I've been a fan of Barry Gifford's work since I was introduced to the beautiful "Wyoming" and "The Phantom Father" some years back. Both of these had a tone and tenderness I don't come across very often, though I read a lot of new fiction. Gifford's new collection, "Memories from a Sinking Ship", was just released this year, and if you liked the two earlier books, you'll be happy to slip back into Gifford's childhood world of 1940's and 50's America. As far as I know, this is the first time an audiobook of Gifford reading his stories has been released, but it's a great companion to the novel. For people familiar with the stories, it's a real treat to have, and if you're new to them, this is a unique introduction.
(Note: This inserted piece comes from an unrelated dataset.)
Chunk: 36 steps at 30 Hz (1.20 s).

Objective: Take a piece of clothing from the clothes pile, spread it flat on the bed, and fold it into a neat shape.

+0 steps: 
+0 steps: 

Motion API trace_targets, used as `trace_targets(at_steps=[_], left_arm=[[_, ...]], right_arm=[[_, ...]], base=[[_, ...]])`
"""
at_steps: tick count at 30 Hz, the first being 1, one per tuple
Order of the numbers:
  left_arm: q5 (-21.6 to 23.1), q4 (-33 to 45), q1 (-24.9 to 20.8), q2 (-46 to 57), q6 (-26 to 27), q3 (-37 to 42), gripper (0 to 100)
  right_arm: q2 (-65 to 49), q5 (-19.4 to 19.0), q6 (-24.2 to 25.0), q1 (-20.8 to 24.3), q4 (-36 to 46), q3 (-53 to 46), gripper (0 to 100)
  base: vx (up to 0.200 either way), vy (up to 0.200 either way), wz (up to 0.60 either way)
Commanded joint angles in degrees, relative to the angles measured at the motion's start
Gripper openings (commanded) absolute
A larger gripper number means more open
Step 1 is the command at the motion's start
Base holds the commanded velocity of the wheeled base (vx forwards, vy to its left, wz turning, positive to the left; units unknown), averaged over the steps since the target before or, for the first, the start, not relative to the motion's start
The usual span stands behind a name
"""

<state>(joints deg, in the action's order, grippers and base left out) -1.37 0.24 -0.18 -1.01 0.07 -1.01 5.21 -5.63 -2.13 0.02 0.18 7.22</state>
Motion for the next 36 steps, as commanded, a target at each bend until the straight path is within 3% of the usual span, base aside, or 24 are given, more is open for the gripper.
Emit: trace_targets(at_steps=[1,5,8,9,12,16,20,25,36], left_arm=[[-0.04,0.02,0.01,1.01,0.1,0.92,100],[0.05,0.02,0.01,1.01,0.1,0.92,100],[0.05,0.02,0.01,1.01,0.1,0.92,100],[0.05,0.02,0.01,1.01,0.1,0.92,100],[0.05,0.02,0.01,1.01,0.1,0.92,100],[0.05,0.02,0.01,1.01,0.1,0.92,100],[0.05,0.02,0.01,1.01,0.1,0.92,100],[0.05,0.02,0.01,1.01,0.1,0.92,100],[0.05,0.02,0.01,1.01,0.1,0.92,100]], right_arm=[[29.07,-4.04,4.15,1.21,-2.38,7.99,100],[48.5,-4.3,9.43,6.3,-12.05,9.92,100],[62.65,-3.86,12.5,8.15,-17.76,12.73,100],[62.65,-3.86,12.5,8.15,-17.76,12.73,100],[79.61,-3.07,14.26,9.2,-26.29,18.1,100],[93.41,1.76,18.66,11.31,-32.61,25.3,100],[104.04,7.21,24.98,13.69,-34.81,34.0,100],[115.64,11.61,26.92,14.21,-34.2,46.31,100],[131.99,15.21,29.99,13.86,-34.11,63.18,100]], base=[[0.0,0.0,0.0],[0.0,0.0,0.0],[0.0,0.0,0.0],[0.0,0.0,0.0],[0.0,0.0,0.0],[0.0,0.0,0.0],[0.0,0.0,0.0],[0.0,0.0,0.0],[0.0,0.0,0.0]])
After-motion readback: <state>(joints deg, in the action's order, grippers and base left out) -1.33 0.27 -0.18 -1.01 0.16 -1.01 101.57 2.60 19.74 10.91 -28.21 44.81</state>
Memories from a Sinking Ship Wyoming Phantom Father: A Memoir The Stars Above Veracruz The Rooster Trapped in the Reptile Room: A Barry Gifford Reader

Memories from a sinking ship

I was slightly disappointed with this book, as it is really a compendum of Gifford's previous books: "A Good Man To Know," "The Phantom Father." "Wyoming," "The Stars Above Veracruz." There is very little that is actually new here. It's semi-autobiographical memoir about his childhood growing up in the south and mid-west in the absence of his father (who died when he was 12). Having said that, I liked the stories here all the same, as I am an avid Gifford reader. Reading these stories a second (or third time in my case) reminds me what a genius he is.